AI is everywhere in marketing right now. It writes copy, crunches numbers, and spits out reports in seconds. But here’s the catch: speed doesn’t always mean accuracy. And when budgets are on the line, accuracy is the only thing that matters.
At Digital Goliath, we’ve explored AI in ways that add value without putting client budgets at risk. We’ve put it to work on creative variations, psychology-based ad copy, testing our own ideas, and building client ICP avatars that reveal hidden pain points.
We’ve also seen how it handles bigger challenges like analysing video creatives or larger data sets. The output may look convincing, but it often lacks the accuracy and, more importantly, the humanity to ask for clarification or flag its own uncertainty.
Why AI Speaks With Conviction (Even When It’s Guessing)
AI isn’t built to know facts in the way people do. It works by predicting what word or idea is most likely to come next based on patterns in its training data. That means fluency and flow are prioritised over accuracy.
So when you ask a question, the model’s job is to give you a response that sounds right, not necessarily one that is right. The polished confidence you see in its answers comes from its ability to mimic authoritative language. But confidence doesn’t equal correctness — results that look solid at first glance often fall apart under review.

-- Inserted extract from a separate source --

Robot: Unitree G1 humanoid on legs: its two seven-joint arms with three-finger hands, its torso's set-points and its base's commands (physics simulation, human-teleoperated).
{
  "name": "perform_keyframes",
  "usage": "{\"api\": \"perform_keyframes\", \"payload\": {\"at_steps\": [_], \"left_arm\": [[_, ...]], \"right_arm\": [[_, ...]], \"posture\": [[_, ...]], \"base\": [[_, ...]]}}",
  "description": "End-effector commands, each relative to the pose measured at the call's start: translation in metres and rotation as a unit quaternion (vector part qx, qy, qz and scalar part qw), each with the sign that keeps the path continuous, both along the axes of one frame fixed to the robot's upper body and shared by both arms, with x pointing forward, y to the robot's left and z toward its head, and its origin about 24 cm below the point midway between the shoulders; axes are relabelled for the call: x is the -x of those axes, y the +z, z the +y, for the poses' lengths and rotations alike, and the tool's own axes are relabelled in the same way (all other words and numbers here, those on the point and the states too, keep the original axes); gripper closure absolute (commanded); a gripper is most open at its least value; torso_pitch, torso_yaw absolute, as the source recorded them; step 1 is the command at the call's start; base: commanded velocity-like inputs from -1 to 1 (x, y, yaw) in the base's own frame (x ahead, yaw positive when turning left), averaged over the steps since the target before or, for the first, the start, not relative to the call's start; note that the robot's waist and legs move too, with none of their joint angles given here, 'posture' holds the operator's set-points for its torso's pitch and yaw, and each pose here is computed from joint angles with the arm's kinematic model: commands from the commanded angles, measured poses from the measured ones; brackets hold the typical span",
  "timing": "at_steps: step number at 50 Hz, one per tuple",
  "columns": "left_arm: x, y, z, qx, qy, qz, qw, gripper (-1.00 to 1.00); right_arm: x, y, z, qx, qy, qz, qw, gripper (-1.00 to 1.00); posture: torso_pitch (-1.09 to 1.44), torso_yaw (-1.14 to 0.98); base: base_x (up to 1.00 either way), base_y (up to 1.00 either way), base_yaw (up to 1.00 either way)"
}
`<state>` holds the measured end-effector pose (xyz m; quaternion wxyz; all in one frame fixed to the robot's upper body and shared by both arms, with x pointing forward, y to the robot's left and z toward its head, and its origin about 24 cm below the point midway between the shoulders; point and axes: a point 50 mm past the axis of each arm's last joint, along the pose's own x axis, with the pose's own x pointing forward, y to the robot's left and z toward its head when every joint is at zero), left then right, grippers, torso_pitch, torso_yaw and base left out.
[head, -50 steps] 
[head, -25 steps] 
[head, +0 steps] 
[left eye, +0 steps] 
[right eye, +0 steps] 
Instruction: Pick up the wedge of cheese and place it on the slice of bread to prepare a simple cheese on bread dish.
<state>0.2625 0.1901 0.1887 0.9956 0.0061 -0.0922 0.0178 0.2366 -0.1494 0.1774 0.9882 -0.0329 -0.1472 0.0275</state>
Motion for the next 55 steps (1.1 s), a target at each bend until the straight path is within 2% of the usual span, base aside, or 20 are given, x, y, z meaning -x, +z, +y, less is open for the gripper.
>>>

That’s why it isn’t enough to just have a human in the loop. The real value comes from teaching AI to check itself first, so by the time it reaches a person the gaps are already flagged and the details are clear.
Beyond “Human in the Loop”: Training AI to Do the Heavy Lifting
Everyone knows that humans have to review AI outputs. The difference comes from how much heavy lifting you can get the AI to do before that human ever looks at the work. Instead of handing over a polished but unverified report, AI should be trained to flag risks, show its sources, and surface the details that make human review faster and sharper.
Here’s what that looks like in practice:
- Label risk and certainty levels
Ask AI to tag every output with a confidence rating and flag high-impact numbers like ROAS or attribution shifts for closer review. - Show the source behind each number
Every figure should link back to where it came from — a Google Ads campaign ID, an analytics tag, or a CRM field. If it can’t point to a source, it doesn’t get used. - Reveal the formulas
Don’t settle for just a final number. AI should also show the calculation it used so the reviewer can validate it quickly. - Flag anomalies against history
Get AI to compare results with past data and highlight anything unusual. A sudden spike in CTR, for example, should come with a note for review. - Return specifics, not summaries
Prompts should force AI to tie outputs to exact campaigns, timeframes, and metrics so nothing gets lost in vague reporting. - Keep an error log
Whenever a mistake is caught, record it. Over time AI builds its own log of weak spots, making future reviews faster and more focused.
The Bottom Line
These are a few ways we’ve been exploring how to make AI more useful in day-to-day marketing. Maybe one of them is already part of what you do, or maybe it sparked an idea worth testing. The key is to keep refining, use AI where it genuinely helps, and steer clear of the lazy shortcuts that can lead to expensive mistakes.